Renaissance botanists like Gerard were much occupied with identifying the plants they observed growing in their own locales with the plants named in the herbal of Dioscorides, and Gerard argues that the horned “sea poppy” might well be the glaucium of the ancient herbalist, despite the fact that Dioscorides had said that glaucium was to be found growing near the city of Heliopolis in Syria, and nowhere else.

Gerard may have been right about the likelihood of Glaucium flavum having a wide distribution. The plant has found its way to the United States and is listed as an invasive weed by the U.S.D.A. Yellow horned poppy has found a home not only on the east and west coasts, but also in Colorado and Oklahoma.

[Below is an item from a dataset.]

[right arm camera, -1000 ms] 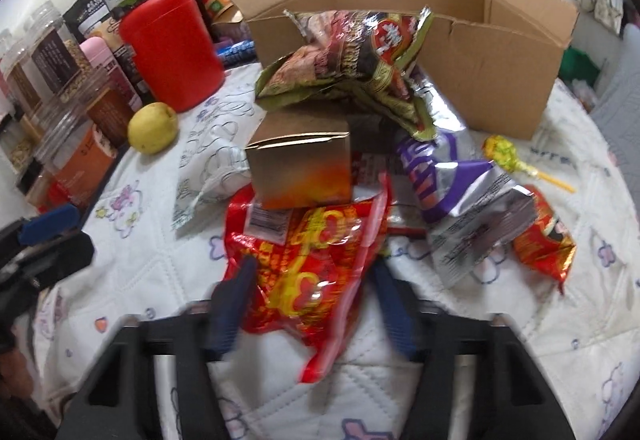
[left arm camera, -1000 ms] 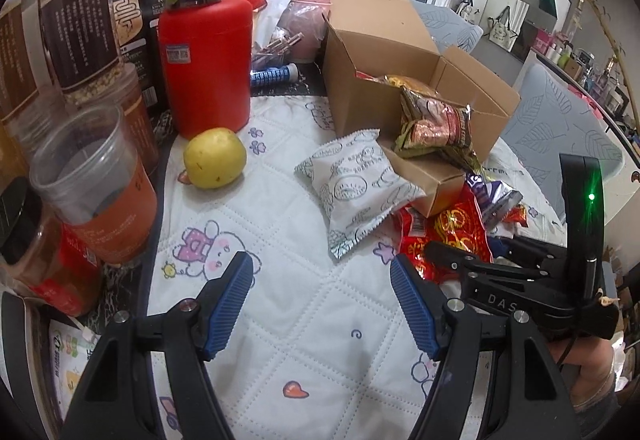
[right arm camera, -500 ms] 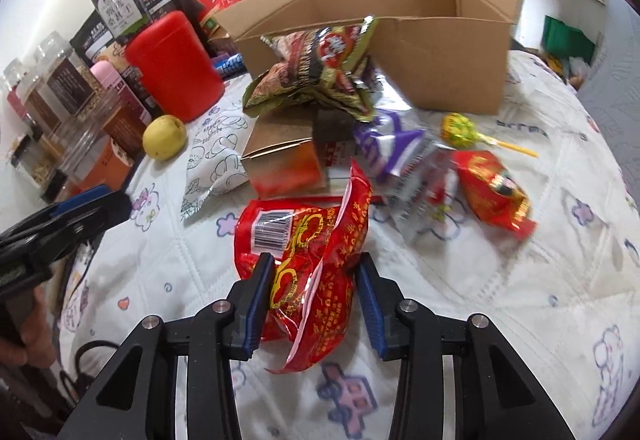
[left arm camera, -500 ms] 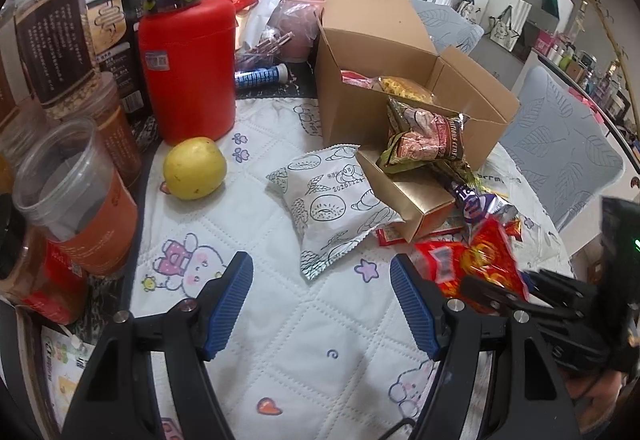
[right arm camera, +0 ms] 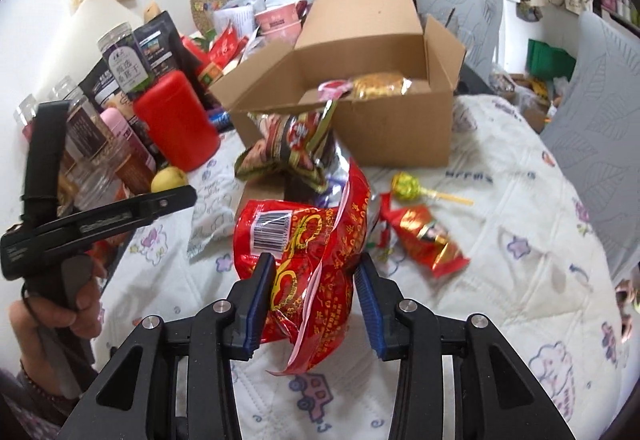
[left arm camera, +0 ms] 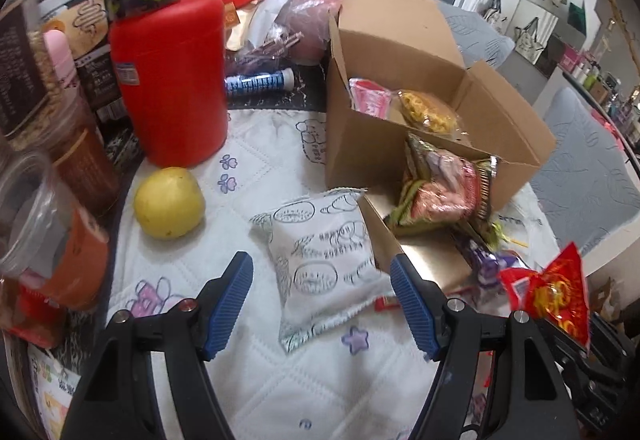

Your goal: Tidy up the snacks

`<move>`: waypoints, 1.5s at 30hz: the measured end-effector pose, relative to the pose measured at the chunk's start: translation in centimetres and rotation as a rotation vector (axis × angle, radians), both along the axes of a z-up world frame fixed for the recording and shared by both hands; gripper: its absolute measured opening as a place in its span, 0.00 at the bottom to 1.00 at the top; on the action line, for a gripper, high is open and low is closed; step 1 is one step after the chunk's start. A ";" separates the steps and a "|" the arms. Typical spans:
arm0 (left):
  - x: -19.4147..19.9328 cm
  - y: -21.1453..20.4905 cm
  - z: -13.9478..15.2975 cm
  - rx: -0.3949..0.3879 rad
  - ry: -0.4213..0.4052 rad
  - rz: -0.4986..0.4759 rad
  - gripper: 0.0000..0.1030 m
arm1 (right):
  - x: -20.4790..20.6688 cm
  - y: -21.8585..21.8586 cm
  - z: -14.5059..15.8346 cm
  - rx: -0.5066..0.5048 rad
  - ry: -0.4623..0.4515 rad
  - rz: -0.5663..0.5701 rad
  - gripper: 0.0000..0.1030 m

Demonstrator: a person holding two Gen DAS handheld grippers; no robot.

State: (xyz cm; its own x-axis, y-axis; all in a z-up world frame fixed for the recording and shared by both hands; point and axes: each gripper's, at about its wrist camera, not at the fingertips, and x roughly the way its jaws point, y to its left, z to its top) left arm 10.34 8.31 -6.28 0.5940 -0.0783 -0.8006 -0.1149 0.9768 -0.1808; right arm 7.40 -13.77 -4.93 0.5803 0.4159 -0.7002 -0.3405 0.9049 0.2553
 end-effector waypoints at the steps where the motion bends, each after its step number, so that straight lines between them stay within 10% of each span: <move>1: 0.4 -0.1 -0.3 0.006 0.008 0.003 0.69 | 0.3 0.1 -0.1 -0.004 -0.001 0.001 0.39; 16: 4.4 -1.5 -5.1 0.079 0.140 -0.011 0.69 | 2.2 -0.2 -1.3 -0.014 0.008 -0.001 0.39; 24: 2.9 -1.6 -4.6 0.063 0.117 -0.047 0.55 | 1.7 -0.5 -1.7 -0.004 0.024 -0.012 0.39; 45: -2.6 -3.4 -5.5 0.143 0.159 -0.151 0.62 | -0.8 -1.0 -3.4 -0.007 0.070 -0.034 0.39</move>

Whether or not the yellow horned poppy known to modern botanists as Glaucium flavum is the medicinal plant known to Dioscorides as glaucium, it was believed to be so in the Middle Ages. The fifteenth-century Hortus Sanitatis recommends glaucium as styptic and cooling, being especially good for erisypelas. As with other members of the poppy family, the toxic alkaloids present in yellow horned poppy are psychoactive. Geoffrey Grigson quotes a curious report made to the Royal Society in 1698, in which the experiences of a man who mistook the sea poppy for sea holly (Eryngium maritimum) are recorded. He baked the poisonous roots of the sea poppy in a pie, as was the custom with the edible roots of sea holly, and ate it hot from the oven. The cathartic and hallucinatory properties of Glaucium flavum acted on the unfortunate man’s system simultaneously. In his delirium, he mistook the contents of his chamber pot for gold.

???Deirdre Larkin

Sources:

Anderson, Frank J., ed. “Herbals through 1500,” The Illustrated Bartsch, Vol. 90. New York: Abaris, 1984.

Gerard, John. The Herbal, or General History of Plants. 1633 edition, revised and enlarged by Thomas Johnson. New York: Dover Press, 1975.

Grigson, Geoffrey. The Englishman’s Flora. 1955. Reprint: London: J.M. Dent & Sons, 1987.

Gunther, Robert T., ed. The Greek Herbal of Dioscorides, translated by John Goodyer 1655. 1934. Reprint: New York: Hafner Publishing, 1968.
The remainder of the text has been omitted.